ACTIVITY. From first line to last, copy the material below exactly.

== Segment start ==

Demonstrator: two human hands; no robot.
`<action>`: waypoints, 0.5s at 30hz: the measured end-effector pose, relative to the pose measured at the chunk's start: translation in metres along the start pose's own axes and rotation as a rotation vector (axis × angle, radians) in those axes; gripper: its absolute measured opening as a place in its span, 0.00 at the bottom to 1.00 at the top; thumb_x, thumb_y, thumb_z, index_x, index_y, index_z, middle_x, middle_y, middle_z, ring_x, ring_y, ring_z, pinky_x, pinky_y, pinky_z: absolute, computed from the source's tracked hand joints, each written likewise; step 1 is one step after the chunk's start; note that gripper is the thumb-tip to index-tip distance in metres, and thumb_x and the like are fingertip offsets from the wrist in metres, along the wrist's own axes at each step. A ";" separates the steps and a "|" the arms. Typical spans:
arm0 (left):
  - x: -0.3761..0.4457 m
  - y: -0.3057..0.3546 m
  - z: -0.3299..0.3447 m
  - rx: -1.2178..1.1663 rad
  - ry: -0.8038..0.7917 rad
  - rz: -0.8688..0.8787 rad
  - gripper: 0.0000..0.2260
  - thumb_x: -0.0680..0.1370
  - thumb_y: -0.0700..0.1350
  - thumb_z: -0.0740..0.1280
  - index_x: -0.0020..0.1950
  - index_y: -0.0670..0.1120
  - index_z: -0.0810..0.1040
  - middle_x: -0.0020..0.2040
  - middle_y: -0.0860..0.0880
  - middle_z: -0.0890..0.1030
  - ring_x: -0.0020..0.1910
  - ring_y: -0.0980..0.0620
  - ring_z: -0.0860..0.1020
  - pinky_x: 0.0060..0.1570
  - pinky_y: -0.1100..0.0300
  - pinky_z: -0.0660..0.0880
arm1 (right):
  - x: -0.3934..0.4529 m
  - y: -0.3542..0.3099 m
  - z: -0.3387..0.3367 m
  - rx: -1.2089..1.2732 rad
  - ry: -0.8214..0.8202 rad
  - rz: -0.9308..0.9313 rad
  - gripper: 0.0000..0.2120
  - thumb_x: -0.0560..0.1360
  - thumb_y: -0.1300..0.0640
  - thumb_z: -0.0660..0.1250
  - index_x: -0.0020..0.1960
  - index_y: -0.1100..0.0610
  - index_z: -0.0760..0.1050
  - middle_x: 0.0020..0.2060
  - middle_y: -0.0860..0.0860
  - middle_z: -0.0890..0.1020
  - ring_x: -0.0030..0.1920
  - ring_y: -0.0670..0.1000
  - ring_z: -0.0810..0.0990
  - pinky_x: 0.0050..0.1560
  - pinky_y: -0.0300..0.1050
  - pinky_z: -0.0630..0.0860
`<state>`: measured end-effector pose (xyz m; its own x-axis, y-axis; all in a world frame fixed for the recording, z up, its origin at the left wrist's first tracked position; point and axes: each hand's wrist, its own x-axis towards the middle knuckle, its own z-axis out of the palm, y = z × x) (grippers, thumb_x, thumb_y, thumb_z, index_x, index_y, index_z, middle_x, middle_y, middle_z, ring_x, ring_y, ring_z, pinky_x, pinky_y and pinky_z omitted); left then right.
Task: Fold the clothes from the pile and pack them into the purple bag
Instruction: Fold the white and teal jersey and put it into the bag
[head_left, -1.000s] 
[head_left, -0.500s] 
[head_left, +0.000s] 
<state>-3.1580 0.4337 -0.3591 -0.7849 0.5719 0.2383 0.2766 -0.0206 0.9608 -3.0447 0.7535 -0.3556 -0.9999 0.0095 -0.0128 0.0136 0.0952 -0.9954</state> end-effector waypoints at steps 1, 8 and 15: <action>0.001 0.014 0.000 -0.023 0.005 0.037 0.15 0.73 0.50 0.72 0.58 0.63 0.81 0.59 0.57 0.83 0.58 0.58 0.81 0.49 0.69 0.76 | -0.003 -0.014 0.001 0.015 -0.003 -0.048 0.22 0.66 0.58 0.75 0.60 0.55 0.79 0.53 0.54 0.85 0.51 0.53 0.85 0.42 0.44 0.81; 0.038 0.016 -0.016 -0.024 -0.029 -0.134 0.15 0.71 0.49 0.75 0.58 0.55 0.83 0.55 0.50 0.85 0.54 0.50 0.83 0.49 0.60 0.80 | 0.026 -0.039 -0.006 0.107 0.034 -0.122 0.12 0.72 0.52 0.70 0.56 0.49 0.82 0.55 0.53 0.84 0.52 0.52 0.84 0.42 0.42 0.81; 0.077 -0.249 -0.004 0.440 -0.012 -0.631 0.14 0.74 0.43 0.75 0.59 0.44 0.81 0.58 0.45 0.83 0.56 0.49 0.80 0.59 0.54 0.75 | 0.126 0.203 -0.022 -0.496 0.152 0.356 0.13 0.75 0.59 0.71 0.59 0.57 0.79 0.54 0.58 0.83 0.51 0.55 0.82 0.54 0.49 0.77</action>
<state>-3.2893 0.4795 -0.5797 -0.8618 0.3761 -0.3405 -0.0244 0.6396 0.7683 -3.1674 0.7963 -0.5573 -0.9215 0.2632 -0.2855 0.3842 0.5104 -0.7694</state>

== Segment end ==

TASK RESPONSE.
Demonstrator: two human hands; no robot.
`<action>`: waypoints, 0.5s at 30hz: the measured end-effector pose, relative to the pose measured at the chunk's start: translation in metres along the start pose's own axes and rotation as a rotation vector (axis × angle, radians) in those axes; gripper: its absolute measured opening as a place in its span, 0.00 at the bottom to 1.00 at the top; thumb_x, thumb_y, thumb_z, index_x, index_y, index_z, middle_x, middle_y, middle_z, ring_x, ring_y, ring_z, pinky_x, pinky_y, pinky_z: absolute, computed from the source's tracked hand joints, each written likewise; step 1 is one step after the chunk's start; note that gripper is the thumb-tip to index-tip distance in metres, and thumb_x and the like are fingertip offsets from the wrist in metres, along the wrist's own axes at each step. A ";" separates the steps and a "|" the arms. Typical spans:
arm0 (left):
  - x: -0.3761..0.4457 m
  - y: -0.3057..0.3546 m
  - z: -0.3299..0.3447 m
  - rx: -1.2178..1.1663 rad
  - ry: -0.8038..0.7917 rad
  - rz: -0.8688..0.8787 rad
  - gripper: 0.0000..0.2260
  - thumb_x: -0.0680..0.1370
  - thumb_y: -0.0700..0.1350
  - thumb_z: -0.0740..0.1280
  - index_x: -0.0020..0.1950
  - index_y: -0.0670..0.1120
  - index_z: -0.0810..0.1040
  - middle_x: -0.0020..0.2040
  - middle_y: -0.0860..0.0880
  - middle_z: -0.0890..0.1030
  - ring_x: -0.0020..0.1910
  - ring_y: -0.0980..0.0620
  - ring_z: -0.0860..0.1020
  - pinky_x: 0.0060..0.1570
  - pinky_y: -0.1100..0.0300
  - pinky_z: -0.0660..0.0880
arm1 (right):
  - x: -0.3934..0.4529 m
  - y: -0.3542..0.3099 m
  - z: -0.3387..0.3367 m
  - rx: -1.2089..1.2732 rad
  - ry: -0.8214..0.8202 rad
  - rz: -0.9308..0.9313 rad
  - gripper: 0.0000..0.2120
  - thumb_x: -0.0560..0.1360
  - thumb_y: -0.1300..0.0640
  - thumb_z: -0.0660..0.1250
  - index_x: -0.0020..0.1960
  - index_y: -0.1100..0.0610
  - index_z: -0.0760..0.1050
  - middle_x: 0.0020..0.2060
  - middle_y: -0.0860..0.0860
  - middle_z: -0.0890..0.1020
  - ring_x: -0.0030..0.1920
  - ring_y: -0.0670..0.1000
  - ring_z: -0.0810..0.0990
  - pinky_x: 0.0050..0.1560
  - pinky_y: -0.0300..0.1050
  - pinky_z: -0.0630..0.0860
`<state>`: measured end-effector pose (xyz m; its own x-axis, y-axis; all in a world frame fixed for the recording, z up, its origin at the left wrist's first tracked position; point and axes: each hand's wrist, its own x-axis towards the middle knuckle, its own z-axis out of the palm, y = z × x) (grippers, thumb_x, thumb_y, thumb_z, index_x, index_y, index_z, middle_x, middle_y, middle_z, ring_x, ring_y, ring_z, pinky_x, pinky_y and pinky_z omitted); left then right.
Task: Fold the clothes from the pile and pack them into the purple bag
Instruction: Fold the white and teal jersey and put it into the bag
[head_left, -1.000s] 
[head_left, -0.500s] 
[head_left, +0.000s] 
<state>-3.1580 0.4337 -0.3591 -0.7849 0.5719 0.2383 0.2766 -0.0206 0.9608 -3.0447 0.7535 -0.3556 -0.9999 0.0095 -0.0128 0.0136 0.0952 -0.9954</state> end-effector waypoints at steps 1, 8 and 15: <action>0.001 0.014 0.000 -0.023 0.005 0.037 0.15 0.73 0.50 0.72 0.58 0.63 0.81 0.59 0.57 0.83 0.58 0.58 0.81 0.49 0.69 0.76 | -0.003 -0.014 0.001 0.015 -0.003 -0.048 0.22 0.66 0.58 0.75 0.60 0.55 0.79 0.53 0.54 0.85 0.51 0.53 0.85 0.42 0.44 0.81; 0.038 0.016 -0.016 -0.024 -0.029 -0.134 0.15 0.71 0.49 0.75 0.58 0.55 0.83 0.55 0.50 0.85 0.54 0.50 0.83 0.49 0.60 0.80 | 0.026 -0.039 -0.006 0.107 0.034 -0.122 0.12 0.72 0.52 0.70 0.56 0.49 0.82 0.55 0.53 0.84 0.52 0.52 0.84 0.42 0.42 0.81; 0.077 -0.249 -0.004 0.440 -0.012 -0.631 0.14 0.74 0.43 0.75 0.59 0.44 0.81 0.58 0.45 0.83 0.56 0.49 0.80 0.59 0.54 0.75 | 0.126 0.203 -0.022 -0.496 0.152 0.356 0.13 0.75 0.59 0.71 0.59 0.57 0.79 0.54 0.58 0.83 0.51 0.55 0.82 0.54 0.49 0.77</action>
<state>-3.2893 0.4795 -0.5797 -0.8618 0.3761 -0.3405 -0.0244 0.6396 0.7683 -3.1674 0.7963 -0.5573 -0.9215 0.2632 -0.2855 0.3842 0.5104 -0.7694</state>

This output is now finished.